Eleven Rivington's Chrystie Street gallery, with works by Michael DeLucia. Photo courtesy Eleven Rivington.
Eleven Rivington's Chrystie Street gallery, with works by Michael DeLucia.
Photo courtesy Eleven Rivington.

New York’s Eleven Rivington gallery continues to grow, and will change its name to 11R this fall.

Now spread between Rivington and Chrystie Streets on the Lower East Side, the gallery will consolidate at its Chrystie Street location, which will more than double in size by the end of this year.

The gallery opened in 2007 at 11 Rivington Street, where it measured only 650 square feet. Under the directorship of Augusto Arbizo, in 2012, the business expanded to a 1,200-square-foot storefront space at 195 Chrystie Street. This fall, 11R’s 3,200-square-foot footprint will represent a nearly fivefold expansion over the gallery’s original size.

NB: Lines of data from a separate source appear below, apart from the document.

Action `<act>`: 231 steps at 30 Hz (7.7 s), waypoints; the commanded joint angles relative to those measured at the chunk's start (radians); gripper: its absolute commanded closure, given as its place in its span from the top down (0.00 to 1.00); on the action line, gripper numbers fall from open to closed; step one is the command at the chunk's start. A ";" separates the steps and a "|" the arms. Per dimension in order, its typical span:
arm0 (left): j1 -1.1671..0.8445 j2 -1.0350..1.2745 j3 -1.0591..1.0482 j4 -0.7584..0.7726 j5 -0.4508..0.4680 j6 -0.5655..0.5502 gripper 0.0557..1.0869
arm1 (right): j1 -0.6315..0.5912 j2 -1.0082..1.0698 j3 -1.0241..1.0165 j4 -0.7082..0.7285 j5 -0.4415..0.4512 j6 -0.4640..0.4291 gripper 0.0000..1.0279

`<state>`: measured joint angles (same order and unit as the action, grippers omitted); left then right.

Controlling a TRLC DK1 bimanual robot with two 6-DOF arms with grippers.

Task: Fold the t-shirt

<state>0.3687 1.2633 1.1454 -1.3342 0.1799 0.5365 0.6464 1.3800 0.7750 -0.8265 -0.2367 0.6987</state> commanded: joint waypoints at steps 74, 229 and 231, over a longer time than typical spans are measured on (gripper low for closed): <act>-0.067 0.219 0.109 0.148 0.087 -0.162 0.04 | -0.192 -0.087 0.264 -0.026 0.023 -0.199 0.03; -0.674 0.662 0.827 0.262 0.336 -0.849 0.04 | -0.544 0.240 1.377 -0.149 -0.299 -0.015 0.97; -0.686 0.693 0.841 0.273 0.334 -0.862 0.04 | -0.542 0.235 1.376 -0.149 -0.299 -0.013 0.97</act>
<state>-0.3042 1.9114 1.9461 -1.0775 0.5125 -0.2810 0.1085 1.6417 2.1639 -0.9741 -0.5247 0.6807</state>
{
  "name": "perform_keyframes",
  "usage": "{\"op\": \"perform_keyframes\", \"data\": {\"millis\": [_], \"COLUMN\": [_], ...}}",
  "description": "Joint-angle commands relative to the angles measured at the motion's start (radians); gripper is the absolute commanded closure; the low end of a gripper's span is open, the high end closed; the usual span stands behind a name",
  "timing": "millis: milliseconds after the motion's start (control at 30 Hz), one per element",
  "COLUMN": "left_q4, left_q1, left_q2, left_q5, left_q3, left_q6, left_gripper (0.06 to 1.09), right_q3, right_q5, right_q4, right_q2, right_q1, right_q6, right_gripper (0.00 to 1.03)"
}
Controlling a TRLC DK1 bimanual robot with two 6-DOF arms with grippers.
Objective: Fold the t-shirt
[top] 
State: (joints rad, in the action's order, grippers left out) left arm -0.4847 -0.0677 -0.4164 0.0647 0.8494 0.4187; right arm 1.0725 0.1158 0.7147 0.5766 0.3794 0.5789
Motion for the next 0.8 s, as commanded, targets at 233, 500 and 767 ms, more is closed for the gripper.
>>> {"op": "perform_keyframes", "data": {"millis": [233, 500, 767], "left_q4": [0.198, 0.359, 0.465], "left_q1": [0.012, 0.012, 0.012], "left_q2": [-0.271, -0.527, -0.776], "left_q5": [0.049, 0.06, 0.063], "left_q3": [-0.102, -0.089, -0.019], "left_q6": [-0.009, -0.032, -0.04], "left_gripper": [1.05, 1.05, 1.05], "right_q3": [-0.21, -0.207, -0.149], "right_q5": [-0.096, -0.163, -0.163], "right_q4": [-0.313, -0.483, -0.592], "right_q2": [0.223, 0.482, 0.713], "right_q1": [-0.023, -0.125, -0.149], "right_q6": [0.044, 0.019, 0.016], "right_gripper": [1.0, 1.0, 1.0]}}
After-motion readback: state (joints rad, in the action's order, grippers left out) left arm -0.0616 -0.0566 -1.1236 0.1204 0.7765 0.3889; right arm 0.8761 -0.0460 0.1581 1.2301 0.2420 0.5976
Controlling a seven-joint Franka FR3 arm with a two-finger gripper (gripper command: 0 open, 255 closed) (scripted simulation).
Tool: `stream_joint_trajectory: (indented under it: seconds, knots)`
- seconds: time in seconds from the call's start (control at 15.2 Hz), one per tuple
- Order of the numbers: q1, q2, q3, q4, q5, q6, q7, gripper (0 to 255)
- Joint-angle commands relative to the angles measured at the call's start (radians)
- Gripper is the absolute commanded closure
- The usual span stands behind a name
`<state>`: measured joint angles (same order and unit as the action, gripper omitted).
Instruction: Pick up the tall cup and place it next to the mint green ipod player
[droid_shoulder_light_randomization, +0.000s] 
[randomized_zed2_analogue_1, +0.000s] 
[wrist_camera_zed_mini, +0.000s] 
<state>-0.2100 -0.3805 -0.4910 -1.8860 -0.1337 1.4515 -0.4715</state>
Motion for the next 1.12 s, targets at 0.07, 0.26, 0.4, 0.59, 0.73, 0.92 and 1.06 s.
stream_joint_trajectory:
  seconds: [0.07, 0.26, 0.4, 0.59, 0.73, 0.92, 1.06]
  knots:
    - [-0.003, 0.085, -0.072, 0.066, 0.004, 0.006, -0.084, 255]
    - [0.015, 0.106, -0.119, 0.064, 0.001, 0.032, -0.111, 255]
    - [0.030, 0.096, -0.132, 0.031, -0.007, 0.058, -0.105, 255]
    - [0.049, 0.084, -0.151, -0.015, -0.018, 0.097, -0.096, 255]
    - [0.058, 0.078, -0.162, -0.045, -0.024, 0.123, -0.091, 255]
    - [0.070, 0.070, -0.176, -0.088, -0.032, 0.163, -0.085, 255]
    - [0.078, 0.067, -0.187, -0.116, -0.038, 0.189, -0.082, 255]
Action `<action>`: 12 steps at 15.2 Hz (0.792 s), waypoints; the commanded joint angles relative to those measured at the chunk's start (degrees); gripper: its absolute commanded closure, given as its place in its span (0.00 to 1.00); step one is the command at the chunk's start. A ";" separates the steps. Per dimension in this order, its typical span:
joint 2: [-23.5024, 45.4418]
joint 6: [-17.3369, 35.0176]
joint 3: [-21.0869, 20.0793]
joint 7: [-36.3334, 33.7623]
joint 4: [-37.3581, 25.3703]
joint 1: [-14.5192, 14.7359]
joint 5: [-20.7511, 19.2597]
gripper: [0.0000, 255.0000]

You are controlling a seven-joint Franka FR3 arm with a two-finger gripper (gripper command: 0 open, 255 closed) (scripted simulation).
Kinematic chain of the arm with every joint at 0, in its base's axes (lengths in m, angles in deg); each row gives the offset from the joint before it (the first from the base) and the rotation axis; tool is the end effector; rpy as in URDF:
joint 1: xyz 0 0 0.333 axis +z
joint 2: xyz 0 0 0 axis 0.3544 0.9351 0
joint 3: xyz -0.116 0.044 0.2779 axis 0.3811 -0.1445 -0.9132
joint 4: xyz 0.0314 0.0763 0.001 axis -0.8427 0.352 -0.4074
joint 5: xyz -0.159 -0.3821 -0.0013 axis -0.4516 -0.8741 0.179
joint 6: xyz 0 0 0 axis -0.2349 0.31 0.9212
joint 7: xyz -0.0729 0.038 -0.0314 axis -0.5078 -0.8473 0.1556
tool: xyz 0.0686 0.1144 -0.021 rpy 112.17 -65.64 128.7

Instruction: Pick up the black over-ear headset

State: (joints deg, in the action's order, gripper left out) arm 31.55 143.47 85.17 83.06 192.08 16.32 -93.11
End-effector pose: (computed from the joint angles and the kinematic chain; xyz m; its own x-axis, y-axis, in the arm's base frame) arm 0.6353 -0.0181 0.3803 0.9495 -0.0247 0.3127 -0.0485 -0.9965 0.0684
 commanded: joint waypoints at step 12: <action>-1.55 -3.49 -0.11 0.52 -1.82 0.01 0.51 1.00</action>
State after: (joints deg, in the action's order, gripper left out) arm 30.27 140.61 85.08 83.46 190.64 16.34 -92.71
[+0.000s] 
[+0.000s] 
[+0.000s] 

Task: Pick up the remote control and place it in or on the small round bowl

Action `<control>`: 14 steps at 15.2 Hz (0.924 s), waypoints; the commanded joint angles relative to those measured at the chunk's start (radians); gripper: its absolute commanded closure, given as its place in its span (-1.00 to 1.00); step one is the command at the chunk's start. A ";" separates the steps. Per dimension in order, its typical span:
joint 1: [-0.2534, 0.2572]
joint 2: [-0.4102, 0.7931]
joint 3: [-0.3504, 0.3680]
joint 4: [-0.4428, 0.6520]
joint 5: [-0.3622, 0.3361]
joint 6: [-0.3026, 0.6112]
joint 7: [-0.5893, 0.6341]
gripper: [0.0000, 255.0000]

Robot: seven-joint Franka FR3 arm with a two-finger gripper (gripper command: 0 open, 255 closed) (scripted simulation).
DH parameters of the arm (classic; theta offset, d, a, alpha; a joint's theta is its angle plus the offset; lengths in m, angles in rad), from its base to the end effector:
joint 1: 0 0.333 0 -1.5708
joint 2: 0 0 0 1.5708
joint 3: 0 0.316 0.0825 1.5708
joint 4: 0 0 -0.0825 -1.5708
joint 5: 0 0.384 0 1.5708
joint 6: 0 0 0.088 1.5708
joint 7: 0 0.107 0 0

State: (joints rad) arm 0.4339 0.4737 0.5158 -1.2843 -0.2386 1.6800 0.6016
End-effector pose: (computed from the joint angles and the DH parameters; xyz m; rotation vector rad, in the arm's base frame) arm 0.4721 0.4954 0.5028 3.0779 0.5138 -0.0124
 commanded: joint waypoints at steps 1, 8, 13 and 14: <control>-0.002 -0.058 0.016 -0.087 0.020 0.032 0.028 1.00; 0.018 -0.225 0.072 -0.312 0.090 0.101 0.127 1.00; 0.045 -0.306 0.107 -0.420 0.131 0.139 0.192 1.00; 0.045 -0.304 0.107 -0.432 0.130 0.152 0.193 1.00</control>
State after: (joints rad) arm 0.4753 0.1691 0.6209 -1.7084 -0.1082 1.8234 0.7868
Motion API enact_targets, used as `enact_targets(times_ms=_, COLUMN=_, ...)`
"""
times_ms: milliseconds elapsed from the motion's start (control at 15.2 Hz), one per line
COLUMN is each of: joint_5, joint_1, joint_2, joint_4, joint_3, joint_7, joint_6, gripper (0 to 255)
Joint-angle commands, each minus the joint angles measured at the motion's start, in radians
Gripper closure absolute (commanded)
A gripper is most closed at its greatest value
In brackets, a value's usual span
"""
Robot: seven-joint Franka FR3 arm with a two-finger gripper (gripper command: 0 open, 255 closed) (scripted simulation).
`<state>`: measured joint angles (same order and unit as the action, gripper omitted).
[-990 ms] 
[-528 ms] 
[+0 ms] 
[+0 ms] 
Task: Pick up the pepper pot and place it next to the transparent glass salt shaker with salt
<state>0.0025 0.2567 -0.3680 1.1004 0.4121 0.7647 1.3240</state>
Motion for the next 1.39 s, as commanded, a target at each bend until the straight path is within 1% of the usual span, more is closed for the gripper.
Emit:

Giving up the Rivington Street venue inspired the name change to 11R, even though it’s a tradition for some galleries with address-based names to stick with the same appellation through moves (New York’s 47 Canal, for example, has relocated twice in recent years).

The final show on Rivington, featuring Assume Vivid Astro Focus, Denise Kupferschmidt, and Shirley Jaffe, will be on view September 9–October 9. On view through July 3 at both locations is “Let Us Now Praise Famous Men,” by Vienna-based American painter Lisa Ruyter (see Lisa Ruyter Mines Classic Americana Photos).

The gallery’s roster focuses on young New York-based American artists such as Chris Caccamise, Jackie Saccoccio, Adam Shechter, and Mika Tajima, but also includes Berliner Volker Hüller and Brazilian artist Caetano de Almeida. The program for fall 2015-spring 2016 includes solo shows by Hüller, Saccoccio, and Tajima, along with Jeronimo Elespe.

11R counts itself among a growing list of galleries on the block. CRG Gallery will open at 195 Chrystie in September; Lehman Maupin Gallery is located at 201 Chrystie. Upstairs from 11R are Monitor and Kristen Lorello. All are just steps from the New Museum, on the Bowery.